Required work
Everything in the listing below must be set down again exactly.
Recorded data START
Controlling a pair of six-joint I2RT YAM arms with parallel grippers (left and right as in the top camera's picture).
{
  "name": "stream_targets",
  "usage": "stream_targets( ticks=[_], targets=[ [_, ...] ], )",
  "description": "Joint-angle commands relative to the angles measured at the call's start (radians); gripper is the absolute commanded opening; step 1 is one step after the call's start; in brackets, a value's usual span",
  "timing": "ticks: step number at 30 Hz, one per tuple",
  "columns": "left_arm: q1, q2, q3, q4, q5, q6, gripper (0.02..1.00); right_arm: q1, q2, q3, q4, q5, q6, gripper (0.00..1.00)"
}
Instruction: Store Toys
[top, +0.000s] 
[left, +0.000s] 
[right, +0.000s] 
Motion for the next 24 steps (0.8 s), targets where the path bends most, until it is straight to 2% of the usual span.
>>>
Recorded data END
Written answer
Controlling a pair of six-joint I2RT YAM arms with parallel grippers (left and right as in the top camera's picture).
{
  "name": "stream_targets",
  "usage": "stream_targets( ticks=[_], targets=[ [_, ...] ], )",
  "description": "Joint-angle commands relative to the angles measured at the call's start (radians); gripper is the absolute commanded opening; step 1 is one step after the call's start; in brackets, a value's usual span",
  "timing": "ticks: step number at 30 Hz, one per tuple",
  "columns": "left_arm: q1, q2, q3, q4, q5, q6, gripper (0.02..1.00); right_arm: q1, q2, q3, q4, q5, q6, gripper (0.00..1.00)"
}
Instruction: Store Toys
[top, +0.000s] 
[left, +0.000s] 
[right, +0.000s] 
Motion for the next 24 steps (0.8 s), targets where the path bends most, until it is straight to 2% of the usual span.
>>>

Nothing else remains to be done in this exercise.